BEIRUT, Lebanon – An agreement reached early yesterday by Lebanese political factions amounts to a significant shift of power in favor of the militant Shiite group Hezbollah and its allies in the opposition, who won the power to veto any Cabinet decision, officials said yesterday.
The deal to form a new government promised an end to 18 months of crippling political deadlock and underscored the rising power of Iran and Syria, which have backed Hezbollah in a proxy battle against the governing coalition and its U.S. and Saudi allies.
Government leaders said they had given way on major provisions because they felt the alternative was war. They said they won a pledge that no faction would use its weapons against other Lebanese, as Hezbollah and its allies did during street battles this month in the worst internal fighting since Lebanon's 15-year civil war.
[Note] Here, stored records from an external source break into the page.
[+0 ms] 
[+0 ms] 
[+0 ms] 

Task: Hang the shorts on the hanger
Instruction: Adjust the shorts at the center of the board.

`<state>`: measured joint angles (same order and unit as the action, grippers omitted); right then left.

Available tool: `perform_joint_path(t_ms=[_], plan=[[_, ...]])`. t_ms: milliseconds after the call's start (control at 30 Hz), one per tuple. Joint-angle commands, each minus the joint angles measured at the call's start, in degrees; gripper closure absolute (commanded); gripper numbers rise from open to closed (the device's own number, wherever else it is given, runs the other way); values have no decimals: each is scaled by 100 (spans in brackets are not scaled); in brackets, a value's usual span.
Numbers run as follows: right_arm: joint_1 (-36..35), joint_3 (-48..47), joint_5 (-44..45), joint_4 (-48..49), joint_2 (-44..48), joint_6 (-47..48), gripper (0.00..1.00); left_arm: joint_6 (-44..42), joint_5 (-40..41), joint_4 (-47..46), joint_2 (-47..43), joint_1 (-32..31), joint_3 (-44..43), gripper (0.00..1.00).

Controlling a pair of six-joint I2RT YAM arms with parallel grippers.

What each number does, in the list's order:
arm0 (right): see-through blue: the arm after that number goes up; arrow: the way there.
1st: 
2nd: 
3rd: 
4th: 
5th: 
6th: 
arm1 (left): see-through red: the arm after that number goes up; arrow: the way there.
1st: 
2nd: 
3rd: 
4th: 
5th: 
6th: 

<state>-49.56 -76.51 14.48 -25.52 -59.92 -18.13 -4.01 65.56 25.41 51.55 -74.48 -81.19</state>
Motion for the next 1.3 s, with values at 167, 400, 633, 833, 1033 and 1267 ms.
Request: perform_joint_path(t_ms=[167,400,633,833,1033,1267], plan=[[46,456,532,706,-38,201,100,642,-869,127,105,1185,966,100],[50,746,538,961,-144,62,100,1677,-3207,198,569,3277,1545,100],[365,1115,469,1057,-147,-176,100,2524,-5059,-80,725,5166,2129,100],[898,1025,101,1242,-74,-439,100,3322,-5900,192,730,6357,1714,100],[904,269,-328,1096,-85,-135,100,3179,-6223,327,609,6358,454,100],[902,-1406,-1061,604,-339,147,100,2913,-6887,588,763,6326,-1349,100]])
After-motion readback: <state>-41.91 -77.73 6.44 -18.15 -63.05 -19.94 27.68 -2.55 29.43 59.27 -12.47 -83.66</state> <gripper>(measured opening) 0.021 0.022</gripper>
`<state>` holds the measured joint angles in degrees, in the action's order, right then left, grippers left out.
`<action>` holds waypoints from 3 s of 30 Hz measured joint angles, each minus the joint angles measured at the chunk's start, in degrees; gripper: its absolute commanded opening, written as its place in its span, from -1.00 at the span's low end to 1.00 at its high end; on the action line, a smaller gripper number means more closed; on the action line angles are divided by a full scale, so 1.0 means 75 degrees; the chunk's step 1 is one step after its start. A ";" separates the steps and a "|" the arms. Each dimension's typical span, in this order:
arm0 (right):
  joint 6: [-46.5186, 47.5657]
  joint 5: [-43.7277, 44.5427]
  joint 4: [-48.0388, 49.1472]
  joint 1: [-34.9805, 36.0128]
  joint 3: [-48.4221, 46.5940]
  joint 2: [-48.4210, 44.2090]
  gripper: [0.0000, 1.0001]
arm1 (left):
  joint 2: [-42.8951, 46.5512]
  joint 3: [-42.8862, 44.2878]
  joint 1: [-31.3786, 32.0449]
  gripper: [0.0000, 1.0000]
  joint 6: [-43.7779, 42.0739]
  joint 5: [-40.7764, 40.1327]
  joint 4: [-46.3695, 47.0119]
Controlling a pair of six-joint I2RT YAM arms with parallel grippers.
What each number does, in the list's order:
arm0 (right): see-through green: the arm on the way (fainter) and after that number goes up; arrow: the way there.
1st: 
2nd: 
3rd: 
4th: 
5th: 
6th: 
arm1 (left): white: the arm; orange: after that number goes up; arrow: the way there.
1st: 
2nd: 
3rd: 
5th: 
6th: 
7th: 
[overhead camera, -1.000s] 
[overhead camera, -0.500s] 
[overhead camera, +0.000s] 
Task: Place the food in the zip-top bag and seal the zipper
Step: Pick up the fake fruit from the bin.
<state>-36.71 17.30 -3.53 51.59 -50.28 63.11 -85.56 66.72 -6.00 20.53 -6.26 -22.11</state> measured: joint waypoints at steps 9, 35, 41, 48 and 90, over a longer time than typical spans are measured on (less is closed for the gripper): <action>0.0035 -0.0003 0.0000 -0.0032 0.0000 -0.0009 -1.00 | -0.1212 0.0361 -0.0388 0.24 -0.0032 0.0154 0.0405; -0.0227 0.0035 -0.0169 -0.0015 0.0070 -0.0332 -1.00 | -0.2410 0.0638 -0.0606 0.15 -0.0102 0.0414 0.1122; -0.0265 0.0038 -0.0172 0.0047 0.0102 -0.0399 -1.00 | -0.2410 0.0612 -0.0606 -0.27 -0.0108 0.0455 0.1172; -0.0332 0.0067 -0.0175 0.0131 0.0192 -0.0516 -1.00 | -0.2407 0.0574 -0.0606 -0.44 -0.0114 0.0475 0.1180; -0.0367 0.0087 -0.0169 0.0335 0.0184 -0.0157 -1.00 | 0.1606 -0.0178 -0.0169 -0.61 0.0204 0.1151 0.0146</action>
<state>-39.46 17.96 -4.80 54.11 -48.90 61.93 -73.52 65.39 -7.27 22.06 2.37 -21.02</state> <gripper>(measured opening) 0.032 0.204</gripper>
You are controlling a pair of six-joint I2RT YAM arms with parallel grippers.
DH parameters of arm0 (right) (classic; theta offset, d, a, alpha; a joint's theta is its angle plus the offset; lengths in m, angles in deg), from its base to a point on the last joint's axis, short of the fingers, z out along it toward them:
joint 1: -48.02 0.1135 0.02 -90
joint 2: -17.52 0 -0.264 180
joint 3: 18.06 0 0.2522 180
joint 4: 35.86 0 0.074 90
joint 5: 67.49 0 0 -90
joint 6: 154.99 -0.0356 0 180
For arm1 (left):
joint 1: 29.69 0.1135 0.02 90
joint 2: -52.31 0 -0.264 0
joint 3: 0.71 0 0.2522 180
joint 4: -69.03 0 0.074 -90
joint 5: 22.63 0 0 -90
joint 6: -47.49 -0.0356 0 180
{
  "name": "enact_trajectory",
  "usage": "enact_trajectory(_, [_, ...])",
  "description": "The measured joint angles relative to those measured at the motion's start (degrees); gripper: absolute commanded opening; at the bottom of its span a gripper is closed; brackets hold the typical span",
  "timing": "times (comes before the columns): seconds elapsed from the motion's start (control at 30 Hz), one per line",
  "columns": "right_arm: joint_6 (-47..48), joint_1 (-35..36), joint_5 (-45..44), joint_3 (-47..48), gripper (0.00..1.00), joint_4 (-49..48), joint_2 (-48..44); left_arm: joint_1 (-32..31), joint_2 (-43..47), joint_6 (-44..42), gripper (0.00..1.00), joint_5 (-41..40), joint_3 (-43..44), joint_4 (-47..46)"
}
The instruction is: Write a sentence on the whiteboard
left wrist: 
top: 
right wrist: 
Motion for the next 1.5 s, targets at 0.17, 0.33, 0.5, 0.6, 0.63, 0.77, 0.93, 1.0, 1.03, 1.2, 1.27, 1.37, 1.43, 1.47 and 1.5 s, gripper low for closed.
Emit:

“We avoided civil war,” said Walid Jumblatt, a leader of the governing coalition. He said the agreement called for a future dialogue on weapons, a clause he and other government leaders hoped would eventually allow them to raise the controversial issue of Hezbollah's arsenal.
The agreement was brokered by Arab mediators in Doha, Qatar, and involved intensive, last-minute diplomacy among all the major regional players in Lebanon, including Syria, Iran and Saudi Arabia.
Before the agreement, an Iranian adviser assured Saudi officials that Iran did not want a confrontation with Arab nations, an adviser to the Saudi government said. Iran agreed to use its influence to prevent Hezbollah from entering Sunni Muslim areas of Lebanon, the adviser said; such incursions occurred during clashes two weeks ago.
The agreement specifies a new government and a new election law, ending an 18-month opposition sit-in that had suffocated business in Beirut's downtown commercial center. It also calls for the election of the army chief, Gen. Michel Suleiman, as president. The post has been vacant since November.
But the deal leaves unresolved the questions that provoked the crisis in December 2006. Those include Hezbollah's weapons and Lebanon's relations with Syria, which ended its 29-year military presence in Lebanon in 2005 after the assassination of former Prime Minister Rafik Hariri.
The divisive issue of cooperation with a U.N. tribunal to investigate Hariri's death and 10 other killings that followed remains to be solved. Pro-government officials accuse Syria of involvement in those assassinations.
The governing coalition hailed the pact as a fair compromise, as did officials in Syria, Iran, Saudi Arabia and France.
The Bush administration portrayed the agreement as a good step. C. David Welch, the assistant secretary of state for Near Eastern affairs, said that despite Hezbollah's veto power over the Cabinet, the deal could make Syria's eventual return to Lebanon impossible.